§ Data
______________________________

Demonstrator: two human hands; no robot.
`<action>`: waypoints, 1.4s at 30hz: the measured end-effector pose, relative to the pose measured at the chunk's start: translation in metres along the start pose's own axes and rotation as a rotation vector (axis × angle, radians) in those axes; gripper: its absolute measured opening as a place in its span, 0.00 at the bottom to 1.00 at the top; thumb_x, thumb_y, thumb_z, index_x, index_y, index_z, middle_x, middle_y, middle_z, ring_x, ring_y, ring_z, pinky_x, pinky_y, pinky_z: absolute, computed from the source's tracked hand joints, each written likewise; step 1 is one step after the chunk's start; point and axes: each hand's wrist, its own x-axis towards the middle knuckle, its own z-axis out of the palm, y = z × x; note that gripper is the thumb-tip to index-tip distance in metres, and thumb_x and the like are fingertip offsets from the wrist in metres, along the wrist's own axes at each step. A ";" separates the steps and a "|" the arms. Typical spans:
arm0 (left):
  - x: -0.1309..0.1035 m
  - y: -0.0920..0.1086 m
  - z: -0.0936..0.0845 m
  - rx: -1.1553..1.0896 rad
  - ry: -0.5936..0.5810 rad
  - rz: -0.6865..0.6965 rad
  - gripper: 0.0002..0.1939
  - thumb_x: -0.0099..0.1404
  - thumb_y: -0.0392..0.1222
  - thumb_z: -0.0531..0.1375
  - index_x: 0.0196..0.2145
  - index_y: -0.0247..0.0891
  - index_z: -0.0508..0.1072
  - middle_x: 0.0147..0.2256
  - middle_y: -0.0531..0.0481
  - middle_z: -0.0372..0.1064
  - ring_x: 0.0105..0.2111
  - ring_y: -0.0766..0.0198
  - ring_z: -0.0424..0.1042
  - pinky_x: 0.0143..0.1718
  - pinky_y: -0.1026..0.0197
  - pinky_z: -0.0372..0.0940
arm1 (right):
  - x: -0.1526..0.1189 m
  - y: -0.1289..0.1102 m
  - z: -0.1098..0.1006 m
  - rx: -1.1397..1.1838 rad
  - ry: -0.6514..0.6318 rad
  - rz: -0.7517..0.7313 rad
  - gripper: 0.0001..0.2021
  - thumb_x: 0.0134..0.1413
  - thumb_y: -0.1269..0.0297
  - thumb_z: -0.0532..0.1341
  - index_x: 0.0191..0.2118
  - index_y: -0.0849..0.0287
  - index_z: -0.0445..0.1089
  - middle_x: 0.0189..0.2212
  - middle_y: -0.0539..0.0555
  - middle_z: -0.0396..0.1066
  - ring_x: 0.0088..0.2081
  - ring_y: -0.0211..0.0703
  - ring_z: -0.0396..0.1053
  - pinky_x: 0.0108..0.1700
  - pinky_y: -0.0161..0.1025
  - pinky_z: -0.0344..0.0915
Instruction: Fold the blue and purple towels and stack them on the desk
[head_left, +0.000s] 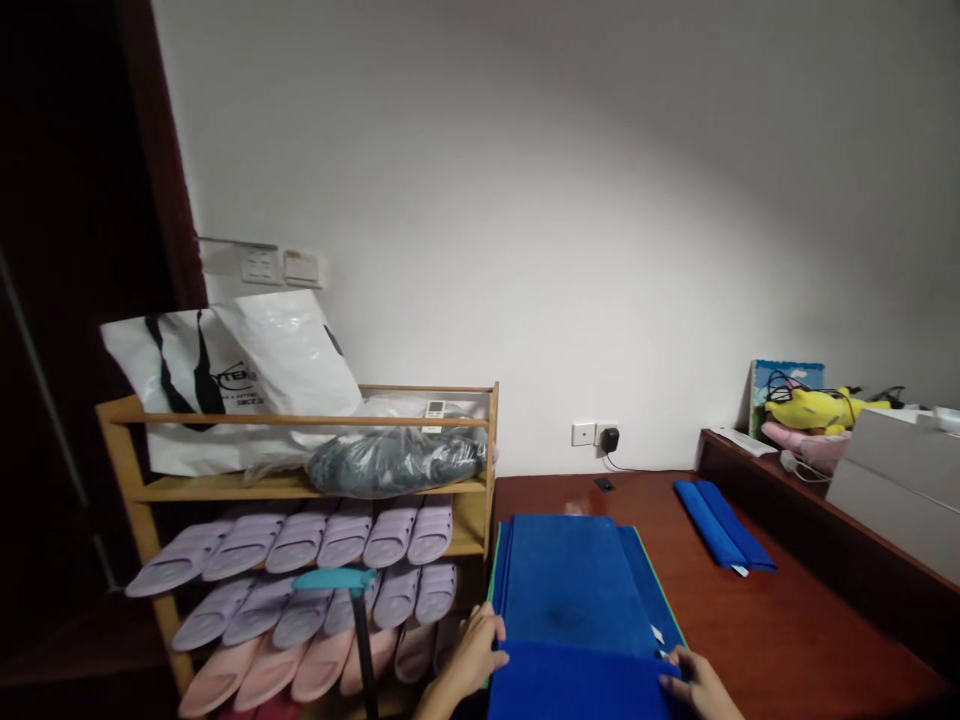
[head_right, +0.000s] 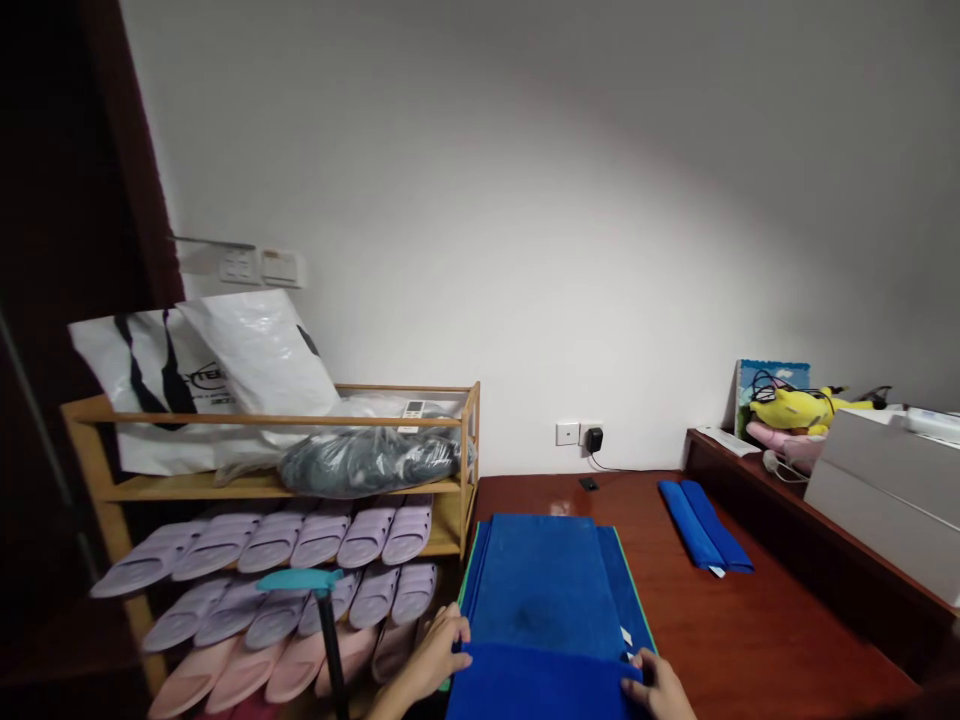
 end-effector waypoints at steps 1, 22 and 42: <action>-0.001 -0.001 -0.003 -0.043 -0.007 0.014 0.10 0.49 0.37 0.63 0.29 0.41 0.65 0.39 0.53 0.64 0.45 0.59 0.63 0.49 0.57 0.55 | -0.003 -0.005 -0.003 0.104 -0.048 -0.014 0.17 0.37 0.47 0.60 0.24 0.54 0.56 0.21 0.46 0.63 0.28 0.42 0.64 0.32 0.36 0.60; -0.046 0.086 -0.124 -0.790 0.229 0.212 0.15 0.53 0.53 0.64 0.30 0.39 0.69 0.25 0.57 0.65 0.27 0.67 0.64 0.30 0.66 0.58 | -0.026 -0.165 -0.101 0.141 0.039 -0.257 0.17 0.49 0.48 0.59 0.34 0.57 0.73 0.32 0.53 0.73 0.36 0.46 0.68 0.41 0.36 0.64; 0.047 0.102 -0.153 -0.695 0.276 0.236 0.20 0.45 0.57 0.64 0.26 0.38 0.67 0.17 0.59 0.62 0.19 0.68 0.62 0.23 0.65 0.55 | 0.067 -0.202 -0.116 -0.003 0.256 -0.390 0.20 0.48 0.44 0.57 0.26 0.58 0.70 0.24 0.49 0.70 0.29 0.40 0.65 0.33 0.34 0.61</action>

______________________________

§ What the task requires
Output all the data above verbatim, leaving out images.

§ Finished task
Demonstrator: two human hands; no robot.
`<action>`: waypoints, 1.4s at 30hz: the measured end-effector pose, relative to the pose measured at the chunk's start: translation in metres along the start pose's own axes and rotation as a rotation vector (axis × angle, radians) in those axes; gripper: its absolute measured opening as a place in its span, 0.00 at the bottom to 1.00 at the top; thumb_x, thumb_y, thumb_z, index_x, index_y, index_z, middle_x, middle_y, middle_z, ring_x, ring_y, ring_z, pinky_x, pinky_y, pinky_z: absolute, computed from the source's tracked hand joints, each written likewise; step 1 is one step after the chunk's start; point and axes: each hand's wrist, its own x-axis towards the middle knuckle, its own z-axis out of the palm, y = z × x; note that gripper is the thumb-tip to index-tip distance in metres, and thumb_x and the like are fingertip offsets from the wrist in metres, along the wrist's own axes at each step. A ";" separates the steps and a "|" the arms. Typical spans:
arm0 (left):
  - x: -0.1309..0.1035 m
  - y: -0.0920..0.1086 m
  - z: -0.0936..0.0845 m
  - rx: -1.1553..1.0896 rad
  - ry: -0.5936..0.5810 rad
  - rz: -0.6865..0.6965 rad
  - gripper: 0.0002..0.1939
  - thumb_x: -0.0099..0.1404
  - thumb_y: -0.0392..0.1222
  - thumb_z: -0.0531..0.1375
  - index_x: 0.0196..0.2145
  - index_y: -0.0247..0.0891
  - index_z: -0.0508..0.1072
  - middle_x: 0.0147..0.2256
  - middle_y: -0.0531..0.0481
  - middle_z: -0.0372..0.1064
  - ring_x: 0.0105..0.2111
  - ring_y: -0.0766..0.0198
  - ring_z: -0.0424..0.1042
  - pinky_x: 0.0143..0.1718
  - pinky_y: -0.1026..0.0197
  - pinky_z: -0.0372..0.0940
arm1 (right):
  - x: -0.1526..0.1189 m
  - y: -0.1289..0.1102 m
  - z: -0.1098..0.1006 m
  - rx: -1.1397..1.1838 rad
  - ry: -0.6514..0.6318 rad
  - rz: -0.7517..0.7313 rad
  - gripper: 0.0001..0.2021
  - thumb_x: 0.0134..0.1413
  - thumb_y: -0.1269..0.0297
  - thumb_z: -0.0532..0.1341
  - index_x: 0.0191..0.2118
  - index_y: -0.0849..0.0287
  - index_z: -0.0445..0.1089
  - middle_x: 0.0189..0.2212
  - middle_y: -0.0539..0.0555
  - middle_z: -0.0396..0.1066
  - ring_x: 0.0088..0.2081
  - ring_y: -0.0211..0.0703
  - ring_z: -0.0396..0.1053
  - pinky_x: 0.0108..0.1700
  - pinky_y: -0.0161..0.1025
  - pinky_z: -0.0344..0.0915
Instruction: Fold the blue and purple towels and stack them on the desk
[head_left, +0.000s] 
[head_right, +0.000s] 
 end-effector waypoints at steps 1, 22 and 42: <action>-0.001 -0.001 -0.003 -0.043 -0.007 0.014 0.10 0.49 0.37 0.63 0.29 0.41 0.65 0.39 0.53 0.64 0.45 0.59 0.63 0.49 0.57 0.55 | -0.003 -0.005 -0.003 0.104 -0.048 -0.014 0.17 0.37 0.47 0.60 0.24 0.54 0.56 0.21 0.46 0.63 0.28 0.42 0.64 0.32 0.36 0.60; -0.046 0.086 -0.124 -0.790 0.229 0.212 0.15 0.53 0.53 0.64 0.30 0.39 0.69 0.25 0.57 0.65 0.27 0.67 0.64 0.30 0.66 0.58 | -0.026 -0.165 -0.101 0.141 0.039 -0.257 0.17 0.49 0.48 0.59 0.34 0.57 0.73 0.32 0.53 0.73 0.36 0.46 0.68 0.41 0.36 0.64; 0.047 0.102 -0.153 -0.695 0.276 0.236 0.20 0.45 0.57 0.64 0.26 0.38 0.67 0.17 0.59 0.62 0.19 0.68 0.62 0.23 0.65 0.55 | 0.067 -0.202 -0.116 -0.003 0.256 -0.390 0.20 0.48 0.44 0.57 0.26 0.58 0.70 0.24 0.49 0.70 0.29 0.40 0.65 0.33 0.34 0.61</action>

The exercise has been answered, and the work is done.